[Data records]
*** Begin section ***

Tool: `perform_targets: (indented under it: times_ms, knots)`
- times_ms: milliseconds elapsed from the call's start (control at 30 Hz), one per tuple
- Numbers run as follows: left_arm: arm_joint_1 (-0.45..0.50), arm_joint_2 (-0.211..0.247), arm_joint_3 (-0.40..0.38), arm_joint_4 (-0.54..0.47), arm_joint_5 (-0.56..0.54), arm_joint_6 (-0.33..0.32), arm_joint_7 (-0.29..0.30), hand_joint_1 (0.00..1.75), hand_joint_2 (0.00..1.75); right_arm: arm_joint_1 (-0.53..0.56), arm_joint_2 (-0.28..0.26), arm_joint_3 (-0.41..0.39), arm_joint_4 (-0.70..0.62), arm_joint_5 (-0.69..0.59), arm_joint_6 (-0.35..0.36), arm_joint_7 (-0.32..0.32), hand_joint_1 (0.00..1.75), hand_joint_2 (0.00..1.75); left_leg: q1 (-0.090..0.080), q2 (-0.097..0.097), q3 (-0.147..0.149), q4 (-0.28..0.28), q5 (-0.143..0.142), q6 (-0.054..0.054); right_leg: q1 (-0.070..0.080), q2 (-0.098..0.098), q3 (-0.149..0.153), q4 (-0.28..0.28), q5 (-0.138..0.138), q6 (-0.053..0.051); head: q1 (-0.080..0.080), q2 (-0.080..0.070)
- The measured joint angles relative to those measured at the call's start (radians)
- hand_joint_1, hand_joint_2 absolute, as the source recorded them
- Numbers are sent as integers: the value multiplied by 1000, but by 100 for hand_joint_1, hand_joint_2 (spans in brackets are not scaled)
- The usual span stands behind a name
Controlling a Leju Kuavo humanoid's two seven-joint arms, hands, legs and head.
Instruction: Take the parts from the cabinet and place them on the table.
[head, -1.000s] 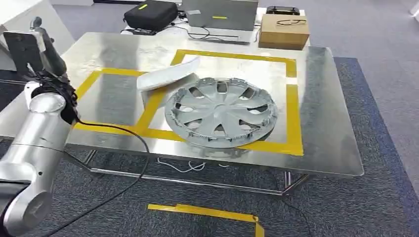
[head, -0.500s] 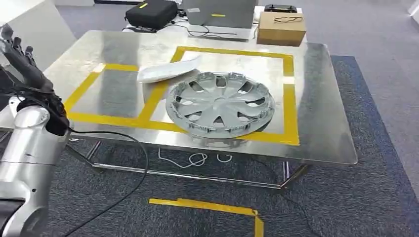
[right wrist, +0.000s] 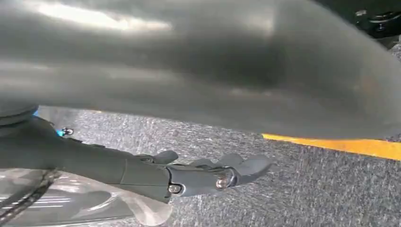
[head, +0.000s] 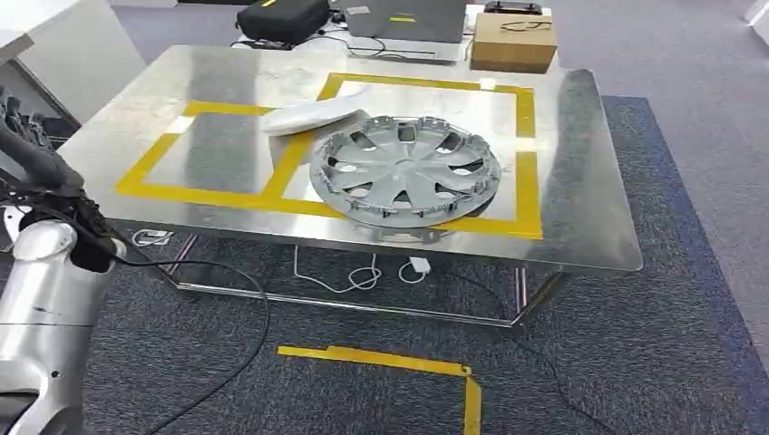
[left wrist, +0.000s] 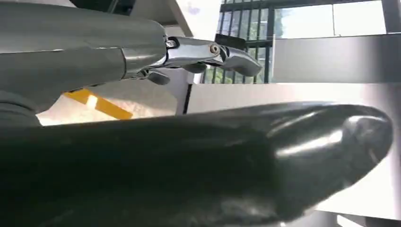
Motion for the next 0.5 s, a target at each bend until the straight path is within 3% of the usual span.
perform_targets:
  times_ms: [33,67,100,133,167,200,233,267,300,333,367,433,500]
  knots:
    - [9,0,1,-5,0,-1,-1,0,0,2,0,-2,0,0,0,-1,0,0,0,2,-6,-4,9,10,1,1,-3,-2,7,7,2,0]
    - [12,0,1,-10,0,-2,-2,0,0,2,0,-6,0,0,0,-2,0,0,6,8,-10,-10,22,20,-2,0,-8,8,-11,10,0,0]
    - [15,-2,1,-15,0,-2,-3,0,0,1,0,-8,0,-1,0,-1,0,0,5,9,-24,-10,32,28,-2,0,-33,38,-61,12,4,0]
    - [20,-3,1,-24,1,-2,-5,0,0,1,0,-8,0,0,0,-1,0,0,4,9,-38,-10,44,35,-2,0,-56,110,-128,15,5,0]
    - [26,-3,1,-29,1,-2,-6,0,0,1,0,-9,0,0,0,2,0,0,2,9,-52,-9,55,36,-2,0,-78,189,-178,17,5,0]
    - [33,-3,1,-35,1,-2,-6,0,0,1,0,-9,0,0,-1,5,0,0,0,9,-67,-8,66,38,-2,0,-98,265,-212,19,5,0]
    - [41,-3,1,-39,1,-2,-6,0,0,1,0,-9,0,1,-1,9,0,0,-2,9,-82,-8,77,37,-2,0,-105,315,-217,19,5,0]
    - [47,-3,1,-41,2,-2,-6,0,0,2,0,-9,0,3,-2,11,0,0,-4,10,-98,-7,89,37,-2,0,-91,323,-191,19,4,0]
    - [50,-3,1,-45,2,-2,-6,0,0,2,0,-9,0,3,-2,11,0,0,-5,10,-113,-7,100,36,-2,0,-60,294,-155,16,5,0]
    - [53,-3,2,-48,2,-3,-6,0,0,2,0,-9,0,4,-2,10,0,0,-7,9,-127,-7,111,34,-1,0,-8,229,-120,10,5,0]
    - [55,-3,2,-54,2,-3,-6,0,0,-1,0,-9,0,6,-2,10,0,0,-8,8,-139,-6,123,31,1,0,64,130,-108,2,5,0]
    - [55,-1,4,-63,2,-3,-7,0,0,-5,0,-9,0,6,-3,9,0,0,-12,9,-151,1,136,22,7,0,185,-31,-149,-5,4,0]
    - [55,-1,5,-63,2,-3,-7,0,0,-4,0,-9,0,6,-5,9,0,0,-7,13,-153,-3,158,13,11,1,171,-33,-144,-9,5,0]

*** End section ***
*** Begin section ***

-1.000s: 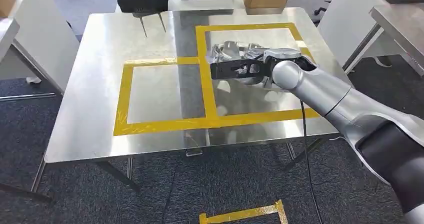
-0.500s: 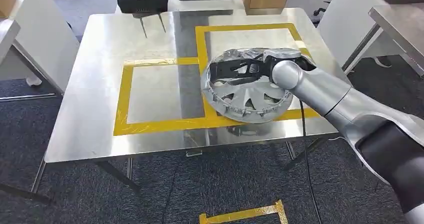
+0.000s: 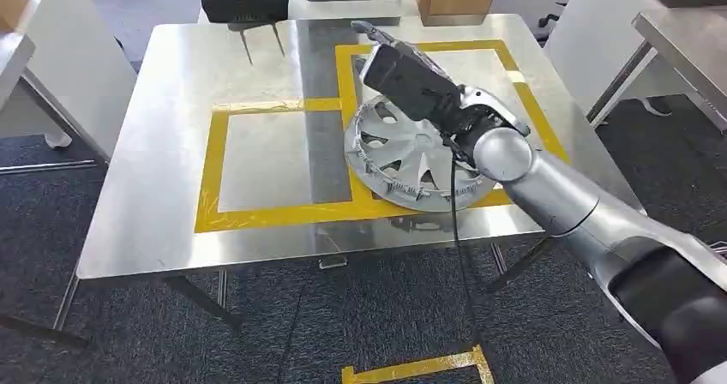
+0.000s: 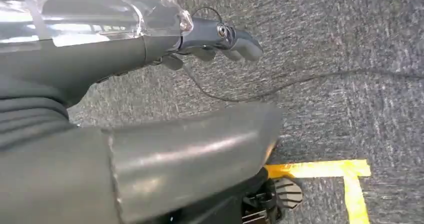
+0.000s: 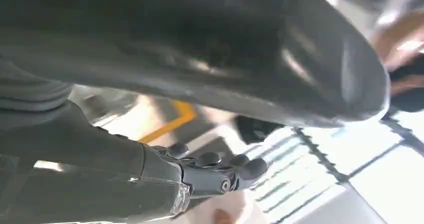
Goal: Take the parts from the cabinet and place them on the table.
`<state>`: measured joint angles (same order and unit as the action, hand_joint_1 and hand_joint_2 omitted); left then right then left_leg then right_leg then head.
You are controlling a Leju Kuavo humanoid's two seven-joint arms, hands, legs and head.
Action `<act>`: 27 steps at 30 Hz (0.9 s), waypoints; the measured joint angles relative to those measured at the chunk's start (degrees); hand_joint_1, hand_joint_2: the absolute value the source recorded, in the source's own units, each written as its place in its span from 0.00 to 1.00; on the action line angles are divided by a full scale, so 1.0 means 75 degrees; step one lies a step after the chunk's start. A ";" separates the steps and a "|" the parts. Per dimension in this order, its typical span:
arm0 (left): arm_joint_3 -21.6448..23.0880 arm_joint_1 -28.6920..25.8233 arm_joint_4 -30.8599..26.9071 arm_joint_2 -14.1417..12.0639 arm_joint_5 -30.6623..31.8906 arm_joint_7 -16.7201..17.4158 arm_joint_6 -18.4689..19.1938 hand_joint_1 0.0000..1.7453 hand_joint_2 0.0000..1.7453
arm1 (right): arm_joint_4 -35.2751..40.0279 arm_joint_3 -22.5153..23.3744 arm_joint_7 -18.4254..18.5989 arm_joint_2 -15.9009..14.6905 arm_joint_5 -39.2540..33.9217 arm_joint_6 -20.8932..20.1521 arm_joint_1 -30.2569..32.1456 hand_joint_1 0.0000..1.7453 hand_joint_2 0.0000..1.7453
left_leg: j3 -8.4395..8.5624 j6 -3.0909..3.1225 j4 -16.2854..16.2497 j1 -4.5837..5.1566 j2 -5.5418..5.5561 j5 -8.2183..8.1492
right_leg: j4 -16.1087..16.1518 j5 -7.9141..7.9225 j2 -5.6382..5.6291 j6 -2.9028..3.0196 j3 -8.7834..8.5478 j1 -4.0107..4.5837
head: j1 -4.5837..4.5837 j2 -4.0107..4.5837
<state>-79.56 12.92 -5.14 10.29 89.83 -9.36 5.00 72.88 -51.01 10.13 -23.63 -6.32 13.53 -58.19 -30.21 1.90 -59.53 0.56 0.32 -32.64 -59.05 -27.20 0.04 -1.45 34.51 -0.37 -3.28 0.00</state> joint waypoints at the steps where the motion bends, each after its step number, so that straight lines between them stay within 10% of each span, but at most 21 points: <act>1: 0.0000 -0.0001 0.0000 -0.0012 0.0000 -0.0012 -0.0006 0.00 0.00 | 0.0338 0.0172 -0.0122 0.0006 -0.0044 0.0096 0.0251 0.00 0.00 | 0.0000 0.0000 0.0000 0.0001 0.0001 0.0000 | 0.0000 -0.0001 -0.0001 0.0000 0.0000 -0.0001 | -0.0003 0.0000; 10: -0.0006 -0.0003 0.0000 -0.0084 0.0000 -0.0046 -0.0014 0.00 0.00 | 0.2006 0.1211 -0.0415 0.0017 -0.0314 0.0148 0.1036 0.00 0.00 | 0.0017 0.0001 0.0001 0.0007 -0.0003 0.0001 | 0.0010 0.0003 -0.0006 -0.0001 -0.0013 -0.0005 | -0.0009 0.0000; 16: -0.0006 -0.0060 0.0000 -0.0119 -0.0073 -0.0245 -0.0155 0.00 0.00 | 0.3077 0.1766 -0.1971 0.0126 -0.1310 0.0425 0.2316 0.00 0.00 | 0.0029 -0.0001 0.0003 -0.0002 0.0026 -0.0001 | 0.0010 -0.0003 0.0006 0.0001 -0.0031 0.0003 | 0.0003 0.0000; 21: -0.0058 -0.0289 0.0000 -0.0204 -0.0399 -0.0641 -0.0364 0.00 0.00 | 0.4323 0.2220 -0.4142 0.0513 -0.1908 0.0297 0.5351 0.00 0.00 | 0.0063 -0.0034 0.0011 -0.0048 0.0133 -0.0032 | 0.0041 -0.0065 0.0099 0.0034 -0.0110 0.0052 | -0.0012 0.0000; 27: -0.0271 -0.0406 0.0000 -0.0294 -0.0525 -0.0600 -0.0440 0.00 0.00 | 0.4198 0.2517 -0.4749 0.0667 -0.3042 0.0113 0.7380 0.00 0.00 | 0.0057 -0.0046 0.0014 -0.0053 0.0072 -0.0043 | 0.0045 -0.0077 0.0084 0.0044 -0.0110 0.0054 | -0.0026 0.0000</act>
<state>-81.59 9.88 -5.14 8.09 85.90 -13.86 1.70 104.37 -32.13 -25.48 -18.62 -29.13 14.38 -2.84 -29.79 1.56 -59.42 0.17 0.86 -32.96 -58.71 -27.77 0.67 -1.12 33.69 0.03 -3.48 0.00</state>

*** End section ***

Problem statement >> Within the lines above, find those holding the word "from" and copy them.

Task result >>
- times_ms: milliseconds elapsed from the call's start (control at 30 Hz), one per tuple
Instruction: Take the parts from the cabinet and place them on the table.
Goal: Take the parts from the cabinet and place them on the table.
Action `<act>`: 27 steps at 30 Hz (0.9 s), waypoints; the measured joint angles relative to those measured at the chunk's start (degrees); hand_joint_1, hand_joint_2: the absolute value the source recorded, in the source's own units, each written as its place in its span from 0.00 to 1.00; on the action line angles are divided by a full scale, so 1.0 means 75 degrees; step one lies a step after the chunk's start. A ";" separates the steps and a "|" the parts. Per dimension in this order, its typical span:

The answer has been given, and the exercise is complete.